Work to be completed: Please transcribe the data below exactly. Leave the pictures out.
(Input data Opens)
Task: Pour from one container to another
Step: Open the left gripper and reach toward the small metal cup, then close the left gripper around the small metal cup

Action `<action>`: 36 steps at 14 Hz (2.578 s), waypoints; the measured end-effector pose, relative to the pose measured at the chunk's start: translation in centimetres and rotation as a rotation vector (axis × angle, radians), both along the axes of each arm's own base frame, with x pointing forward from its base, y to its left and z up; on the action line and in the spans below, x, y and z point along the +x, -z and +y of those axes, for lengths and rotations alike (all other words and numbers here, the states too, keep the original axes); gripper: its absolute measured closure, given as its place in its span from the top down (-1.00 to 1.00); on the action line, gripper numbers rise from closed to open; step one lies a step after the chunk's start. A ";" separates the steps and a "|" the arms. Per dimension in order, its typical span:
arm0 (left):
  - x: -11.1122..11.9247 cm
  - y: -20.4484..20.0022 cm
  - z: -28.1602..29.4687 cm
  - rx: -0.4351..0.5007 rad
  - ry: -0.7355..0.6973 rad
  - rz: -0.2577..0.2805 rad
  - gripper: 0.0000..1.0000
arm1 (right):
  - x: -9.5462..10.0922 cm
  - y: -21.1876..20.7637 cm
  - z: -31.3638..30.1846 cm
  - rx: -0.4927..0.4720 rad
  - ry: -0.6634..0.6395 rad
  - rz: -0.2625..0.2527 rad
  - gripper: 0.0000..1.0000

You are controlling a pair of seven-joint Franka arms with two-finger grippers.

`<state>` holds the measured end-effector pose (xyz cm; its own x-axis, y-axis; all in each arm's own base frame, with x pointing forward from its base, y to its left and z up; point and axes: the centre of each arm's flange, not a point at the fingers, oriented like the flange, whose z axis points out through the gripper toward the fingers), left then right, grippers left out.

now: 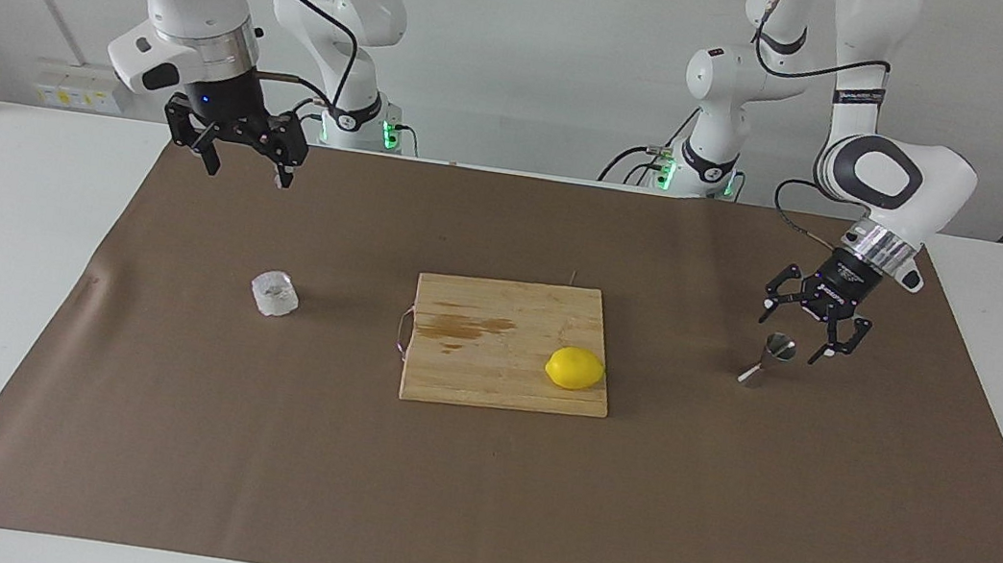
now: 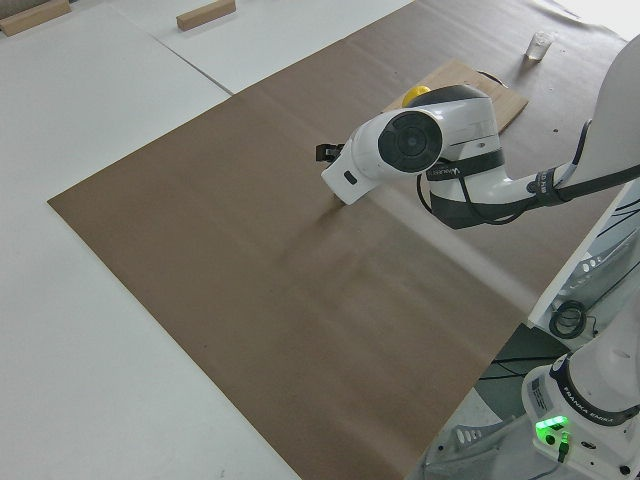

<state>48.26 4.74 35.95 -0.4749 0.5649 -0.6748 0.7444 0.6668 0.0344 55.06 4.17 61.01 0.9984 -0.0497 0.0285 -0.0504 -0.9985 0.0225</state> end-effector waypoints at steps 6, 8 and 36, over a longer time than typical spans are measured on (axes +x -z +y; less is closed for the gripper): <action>0.1 1.4 0.1 0.009 -0.014 0.022 1.00 | 0.0 0.0 0.0 0.000 0.000 0.000 1.00; 0.1 1.7 0.2 0.008 -0.021 0.025 1.00 | 0.0 0.0 0.0 0.000 0.000 0.000 1.00; 0.6 1.0 0.2 -0.019 -0.015 0.017 0.37 | 0.0 0.0 0.0 0.000 0.000 0.000 1.00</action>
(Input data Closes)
Written response:
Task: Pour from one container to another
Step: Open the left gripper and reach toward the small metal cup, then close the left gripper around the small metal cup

Action `<action>`: 36 steps at 14 Hz (2.578 s), waypoints; the measured end-effector pose, relative to the pose measured at the chunk's start: translation in centimetres and rotation as a rotation vector (axis × angle, radians), both along the axes of each arm's own base frame, with x pointing forward from its base, y to its left and z up; on the action line and in the spans below, x, y and z point along the +x, -z and +y of those axes, for lengths and rotations alike (all other words and numbers here, the states too, keep the original axes); gripper: its absolute measured closure, given as its place in its span from the top down (-1.00 to 1.00); on the action line, gripper numbers rise from closed to open; step one lies a step after the chunk's start. A ";" separates the steps and a "|" the arms. Per dimension in order, its typical span:
arm0 (left):
  - x: -11.1122..11.9247 cm
  - y: -20.4484..20.0022 cm
  - z: -28.1602..29.4687 cm
  - rx: -0.4351..0.5007 rad
  - ry: -0.7355..0.6973 rad
  - rz: -0.2577..0.2805 rad
  - gripper: 0.0000..1.0000
arm1 (right):
  - x: -9.5462..10.0922 cm
  - y: -21.1876..20.7637 cm
  - z: -31.3638..30.1846 cm
  - rx: -0.4927..0.4720 rad
  - ry: -0.6634..0.6395 rad
  - rz: -0.2625..0.2527 rad
  - gripper: 0.0000..1.0000

You are controlling a pair of seven-joint Franka arms with two-finger grippers.

`<state>` holds the measured end-effector pose (xyz cm; its own x-axis, y-axis; all in each arm's own base frame, with x pointing forward from its base, y to its left and z up; point and axes: the centre of each arm's flange, not a point at the fingers, oriented like the flange, whose z axis points out through the gripper toward the fingers), left then right, grippers left out.

now: 
now: 

<state>48.26 4.74 35.95 -0.4749 0.5649 -0.6748 0.7444 0.6668 0.0344 55.06 4.17 61.01 0.9984 -0.0497 0.0285 -0.0504 -0.9985 0.0225</state> end-effector waypoints at steps 6, 8 and 36, over a longer time than typical spans are measured on (axes +x -z +y; less is closed for the gripper): <action>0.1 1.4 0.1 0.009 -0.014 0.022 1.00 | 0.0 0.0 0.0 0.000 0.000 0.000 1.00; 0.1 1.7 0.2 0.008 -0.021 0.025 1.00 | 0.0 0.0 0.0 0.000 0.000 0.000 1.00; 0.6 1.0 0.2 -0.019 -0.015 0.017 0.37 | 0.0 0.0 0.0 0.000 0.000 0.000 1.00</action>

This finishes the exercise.